» **Task directions**:
What is needed is a single figure: how many lines of the records below contain the word "plastic".

+++ Data supplied +++

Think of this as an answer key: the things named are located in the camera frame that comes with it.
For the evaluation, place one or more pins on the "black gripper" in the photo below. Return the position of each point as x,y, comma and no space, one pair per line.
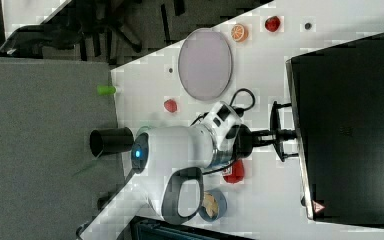
244,142

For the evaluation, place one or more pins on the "silver toaster oven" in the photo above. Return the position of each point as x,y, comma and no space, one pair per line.
337,103

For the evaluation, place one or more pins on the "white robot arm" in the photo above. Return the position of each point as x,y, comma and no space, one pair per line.
170,163

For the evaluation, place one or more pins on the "red ketchup bottle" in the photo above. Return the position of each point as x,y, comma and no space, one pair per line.
234,173

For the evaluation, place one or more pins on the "blue bowl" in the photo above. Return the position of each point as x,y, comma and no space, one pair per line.
222,204

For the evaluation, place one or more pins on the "peeled banana toy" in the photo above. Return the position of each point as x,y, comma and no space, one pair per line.
210,204

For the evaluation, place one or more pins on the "grey round plate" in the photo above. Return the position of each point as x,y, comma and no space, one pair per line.
205,64

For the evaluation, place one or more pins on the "orange slice toy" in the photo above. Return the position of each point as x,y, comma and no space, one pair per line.
239,33

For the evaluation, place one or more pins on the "small red strawberry toy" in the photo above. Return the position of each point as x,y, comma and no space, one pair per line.
272,24

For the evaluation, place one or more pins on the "green cylinder object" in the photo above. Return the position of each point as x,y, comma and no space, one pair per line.
106,90

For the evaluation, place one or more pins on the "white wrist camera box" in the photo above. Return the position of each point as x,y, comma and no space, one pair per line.
224,124

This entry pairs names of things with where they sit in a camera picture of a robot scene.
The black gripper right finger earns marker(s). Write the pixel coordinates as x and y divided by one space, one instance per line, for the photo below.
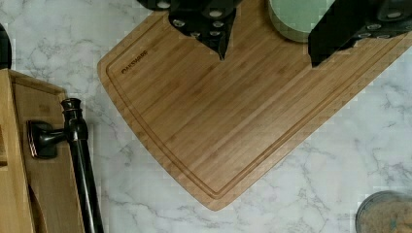
348 21

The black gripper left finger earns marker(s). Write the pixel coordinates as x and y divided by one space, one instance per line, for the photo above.
208 21

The dark bronze drawer handle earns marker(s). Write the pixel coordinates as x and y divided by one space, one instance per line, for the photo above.
42 141

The bamboo cutting board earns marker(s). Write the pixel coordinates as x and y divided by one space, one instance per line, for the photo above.
217 124

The glass jar with brown contents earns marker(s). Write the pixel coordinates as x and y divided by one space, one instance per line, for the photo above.
385 212

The black round object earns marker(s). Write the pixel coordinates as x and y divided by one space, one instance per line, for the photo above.
5 49

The wooden drawer cabinet frame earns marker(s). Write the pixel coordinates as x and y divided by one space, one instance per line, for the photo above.
15 208

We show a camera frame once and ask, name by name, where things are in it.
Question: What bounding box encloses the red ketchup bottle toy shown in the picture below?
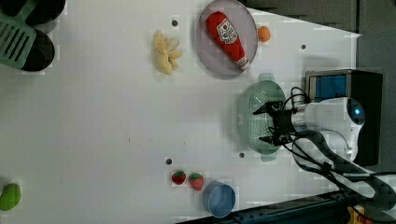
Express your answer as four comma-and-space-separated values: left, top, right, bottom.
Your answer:
205, 11, 250, 70

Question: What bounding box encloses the blue bowl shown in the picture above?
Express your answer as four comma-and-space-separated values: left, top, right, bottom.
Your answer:
203, 180, 236, 218

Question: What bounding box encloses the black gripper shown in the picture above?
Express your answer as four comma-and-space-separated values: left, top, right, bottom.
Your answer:
253, 101, 293, 146

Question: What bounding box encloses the black cup upper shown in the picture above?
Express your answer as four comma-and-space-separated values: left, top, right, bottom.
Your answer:
0, 0, 66, 26

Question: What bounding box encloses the red strawberry toy right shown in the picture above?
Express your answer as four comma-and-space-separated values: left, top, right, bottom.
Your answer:
189, 173, 205, 191

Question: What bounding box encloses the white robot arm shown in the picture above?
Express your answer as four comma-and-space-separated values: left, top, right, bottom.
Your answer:
252, 97, 395, 211

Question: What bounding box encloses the orange ball toy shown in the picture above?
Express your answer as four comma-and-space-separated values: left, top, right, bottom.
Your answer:
258, 26, 271, 42

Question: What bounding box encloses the red strawberry toy left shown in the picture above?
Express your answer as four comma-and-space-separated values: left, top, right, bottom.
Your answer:
171, 171, 186, 185

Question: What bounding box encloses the black toaster oven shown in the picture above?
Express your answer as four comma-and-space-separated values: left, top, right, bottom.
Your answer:
305, 69, 383, 166

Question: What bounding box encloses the green spatula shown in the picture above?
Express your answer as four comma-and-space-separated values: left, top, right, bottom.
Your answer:
0, 0, 38, 69

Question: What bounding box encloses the peeled banana toy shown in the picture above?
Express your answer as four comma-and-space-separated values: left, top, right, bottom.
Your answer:
153, 31, 182, 75

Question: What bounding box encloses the black cup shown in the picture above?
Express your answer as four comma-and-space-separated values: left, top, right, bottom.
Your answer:
0, 0, 66, 26
22, 30, 55, 72

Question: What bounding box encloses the red strawberry toy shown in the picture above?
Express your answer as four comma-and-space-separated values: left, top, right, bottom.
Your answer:
189, 173, 205, 191
171, 171, 186, 185

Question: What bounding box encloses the grey oval plate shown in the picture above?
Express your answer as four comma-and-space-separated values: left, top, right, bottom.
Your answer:
195, 0, 258, 77

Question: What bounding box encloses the green pear toy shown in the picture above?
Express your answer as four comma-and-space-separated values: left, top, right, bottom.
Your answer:
0, 183, 21, 211

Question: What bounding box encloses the black cup lower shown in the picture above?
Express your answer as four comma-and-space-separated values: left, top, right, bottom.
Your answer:
22, 30, 55, 72

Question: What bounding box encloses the green plastic strainer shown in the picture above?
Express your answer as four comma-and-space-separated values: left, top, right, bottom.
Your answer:
236, 74, 286, 162

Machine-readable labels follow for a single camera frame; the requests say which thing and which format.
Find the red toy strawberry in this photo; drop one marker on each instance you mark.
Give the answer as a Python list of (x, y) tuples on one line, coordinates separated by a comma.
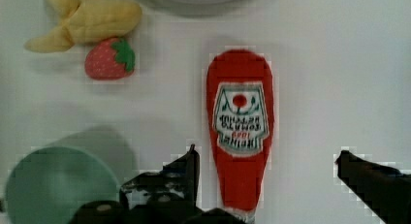
[(112, 59)]

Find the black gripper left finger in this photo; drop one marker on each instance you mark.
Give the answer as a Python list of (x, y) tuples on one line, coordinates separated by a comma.
[(178, 180)]

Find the red felt ketchup bottle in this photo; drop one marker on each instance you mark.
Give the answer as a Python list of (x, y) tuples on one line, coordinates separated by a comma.
[(240, 112)]

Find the green cup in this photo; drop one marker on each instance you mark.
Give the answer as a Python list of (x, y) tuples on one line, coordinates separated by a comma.
[(50, 184)]

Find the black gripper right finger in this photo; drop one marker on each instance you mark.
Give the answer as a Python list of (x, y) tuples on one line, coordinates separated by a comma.
[(385, 190)]

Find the yellow plush banana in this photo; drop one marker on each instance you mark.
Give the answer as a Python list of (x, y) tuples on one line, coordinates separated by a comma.
[(87, 21)]

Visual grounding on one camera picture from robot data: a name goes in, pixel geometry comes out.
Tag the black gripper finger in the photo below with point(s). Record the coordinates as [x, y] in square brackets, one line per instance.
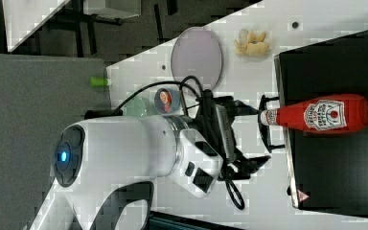
[243, 109]
[252, 165]

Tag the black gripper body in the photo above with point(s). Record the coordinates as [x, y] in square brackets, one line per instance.
[214, 118]

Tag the red plush ketchup bottle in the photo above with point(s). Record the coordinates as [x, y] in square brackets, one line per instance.
[334, 114]

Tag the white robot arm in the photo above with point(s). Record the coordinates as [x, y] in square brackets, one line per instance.
[104, 168]

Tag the blue bowl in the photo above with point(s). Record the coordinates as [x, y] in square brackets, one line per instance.
[175, 101]

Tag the red strawberry toy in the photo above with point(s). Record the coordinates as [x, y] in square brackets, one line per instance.
[167, 106]

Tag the orange slice toy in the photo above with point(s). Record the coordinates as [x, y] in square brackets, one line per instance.
[164, 96]

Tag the beige plush food toy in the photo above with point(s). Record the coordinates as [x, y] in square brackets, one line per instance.
[250, 44]

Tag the lilac round plate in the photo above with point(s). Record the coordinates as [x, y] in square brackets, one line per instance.
[196, 52]

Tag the green marker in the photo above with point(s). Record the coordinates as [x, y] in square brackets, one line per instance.
[100, 82]

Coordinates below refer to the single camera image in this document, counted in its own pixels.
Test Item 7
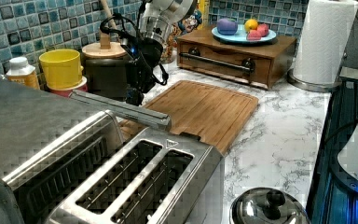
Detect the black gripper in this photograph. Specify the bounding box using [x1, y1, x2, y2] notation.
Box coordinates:
[120, 35, 163, 106]

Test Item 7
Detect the silver oven door handle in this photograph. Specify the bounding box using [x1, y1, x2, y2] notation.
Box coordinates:
[69, 90, 172, 131]

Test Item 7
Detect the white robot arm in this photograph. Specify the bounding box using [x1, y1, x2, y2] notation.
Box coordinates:
[120, 0, 197, 105]

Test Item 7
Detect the silver toaster oven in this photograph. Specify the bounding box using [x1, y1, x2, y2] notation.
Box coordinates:
[0, 78, 123, 224]

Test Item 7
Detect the black canister with wooden lid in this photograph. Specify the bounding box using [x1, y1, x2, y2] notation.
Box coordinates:
[82, 33, 129, 102]

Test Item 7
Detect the red cup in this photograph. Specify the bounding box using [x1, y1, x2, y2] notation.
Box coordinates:
[48, 77, 88, 98]

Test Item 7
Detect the clear cereal jar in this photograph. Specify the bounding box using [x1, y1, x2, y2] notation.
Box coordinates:
[160, 38, 173, 63]

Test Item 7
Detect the yellow cup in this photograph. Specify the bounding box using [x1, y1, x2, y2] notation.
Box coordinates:
[39, 49, 83, 90]

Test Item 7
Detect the bamboo cutting board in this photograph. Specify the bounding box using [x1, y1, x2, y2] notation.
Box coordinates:
[120, 79, 259, 155]

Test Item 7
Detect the silver two-slot toaster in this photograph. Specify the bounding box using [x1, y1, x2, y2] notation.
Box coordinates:
[46, 128, 224, 224]

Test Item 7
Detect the Cap'n Crunch cereal box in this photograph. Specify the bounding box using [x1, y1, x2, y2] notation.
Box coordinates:
[172, 0, 210, 39]

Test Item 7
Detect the purple toy fruit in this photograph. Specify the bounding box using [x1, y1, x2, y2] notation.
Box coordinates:
[216, 18, 238, 35]

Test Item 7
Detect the white capped orange bottle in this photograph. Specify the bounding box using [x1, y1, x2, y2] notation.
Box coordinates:
[7, 57, 40, 90]

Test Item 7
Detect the light blue plate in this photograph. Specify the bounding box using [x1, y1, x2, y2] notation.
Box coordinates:
[212, 27, 277, 44]

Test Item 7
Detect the wooden drawer box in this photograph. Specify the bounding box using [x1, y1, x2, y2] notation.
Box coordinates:
[177, 27, 296, 90]

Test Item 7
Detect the yellow toy lemon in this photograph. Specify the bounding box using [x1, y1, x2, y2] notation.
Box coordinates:
[244, 19, 258, 33]

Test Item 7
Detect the red toy fruit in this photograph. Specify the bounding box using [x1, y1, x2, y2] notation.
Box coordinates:
[247, 23, 269, 41]

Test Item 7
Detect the steel pot lid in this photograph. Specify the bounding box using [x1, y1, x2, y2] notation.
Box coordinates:
[229, 188, 310, 224]

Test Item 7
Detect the silver paper towel holder base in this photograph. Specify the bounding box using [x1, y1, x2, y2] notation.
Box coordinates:
[287, 69, 342, 93]

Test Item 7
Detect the white paper towel roll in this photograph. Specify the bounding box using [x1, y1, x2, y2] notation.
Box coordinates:
[293, 0, 358, 85]

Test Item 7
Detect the black cable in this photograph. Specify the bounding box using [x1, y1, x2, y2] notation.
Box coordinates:
[99, 12, 170, 87]

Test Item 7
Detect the wooden spoon handle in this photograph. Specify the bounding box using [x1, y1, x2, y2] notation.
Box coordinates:
[100, 0, 117, 29]

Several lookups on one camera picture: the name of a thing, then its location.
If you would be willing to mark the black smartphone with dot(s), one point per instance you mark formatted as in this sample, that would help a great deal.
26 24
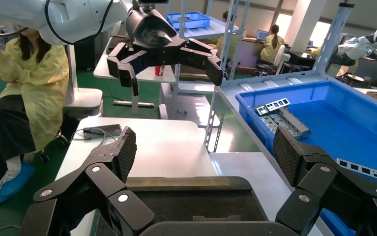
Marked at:
103 131

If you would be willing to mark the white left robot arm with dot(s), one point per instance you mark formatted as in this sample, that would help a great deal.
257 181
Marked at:
77 16

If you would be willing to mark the perforated grey metal part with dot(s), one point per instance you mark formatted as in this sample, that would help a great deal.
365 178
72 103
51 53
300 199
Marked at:
364 170

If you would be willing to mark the upright perforated metal part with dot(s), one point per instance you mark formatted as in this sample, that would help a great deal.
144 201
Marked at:
273 106

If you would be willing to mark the white office chair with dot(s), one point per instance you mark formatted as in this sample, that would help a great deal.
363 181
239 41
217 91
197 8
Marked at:
281 55

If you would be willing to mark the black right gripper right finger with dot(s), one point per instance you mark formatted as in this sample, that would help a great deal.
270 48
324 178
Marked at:
315 182

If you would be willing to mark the ponytail person in yellow gown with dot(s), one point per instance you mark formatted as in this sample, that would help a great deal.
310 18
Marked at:
271 49

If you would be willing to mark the small blue plastic bin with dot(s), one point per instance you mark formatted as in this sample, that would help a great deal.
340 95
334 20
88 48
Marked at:
188 21

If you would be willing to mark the long grey metal bar part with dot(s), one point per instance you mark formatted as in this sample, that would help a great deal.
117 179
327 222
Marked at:
295 122

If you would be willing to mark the large blue plastic bin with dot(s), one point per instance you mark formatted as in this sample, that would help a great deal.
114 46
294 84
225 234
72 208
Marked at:
344 123

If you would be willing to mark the red paper cup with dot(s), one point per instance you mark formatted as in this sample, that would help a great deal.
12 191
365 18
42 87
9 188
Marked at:
159 70

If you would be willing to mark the white humanoid robot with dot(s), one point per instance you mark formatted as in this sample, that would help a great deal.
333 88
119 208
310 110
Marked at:
357 45

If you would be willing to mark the black wheeled stool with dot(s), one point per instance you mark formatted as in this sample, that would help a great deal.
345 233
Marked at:
61 140

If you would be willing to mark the white table with cardboard box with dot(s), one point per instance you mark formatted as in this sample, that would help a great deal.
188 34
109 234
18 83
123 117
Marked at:
361 90

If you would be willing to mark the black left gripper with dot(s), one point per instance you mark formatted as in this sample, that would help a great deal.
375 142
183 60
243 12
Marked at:
152 35

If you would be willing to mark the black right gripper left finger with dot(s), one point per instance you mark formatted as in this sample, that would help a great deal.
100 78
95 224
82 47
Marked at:
103 182

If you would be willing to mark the slotted flat metal part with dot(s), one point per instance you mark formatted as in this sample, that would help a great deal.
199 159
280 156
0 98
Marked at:
268 122
284 127

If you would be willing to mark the long-haired person in yellow gown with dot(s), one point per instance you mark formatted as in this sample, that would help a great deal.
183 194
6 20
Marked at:
35 94

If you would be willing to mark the white pedestal base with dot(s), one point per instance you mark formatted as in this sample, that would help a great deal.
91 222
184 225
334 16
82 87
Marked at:
84 101

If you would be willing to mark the open laptop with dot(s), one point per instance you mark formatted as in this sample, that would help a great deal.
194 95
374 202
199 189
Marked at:
262 35

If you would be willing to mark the white table with single leg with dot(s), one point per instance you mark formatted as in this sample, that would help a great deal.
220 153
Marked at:
110 70

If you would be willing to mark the dark-haired person in yellow gown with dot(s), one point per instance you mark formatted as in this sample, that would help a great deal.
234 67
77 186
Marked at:
222 42

+++

» **Solution to this exercise**:
3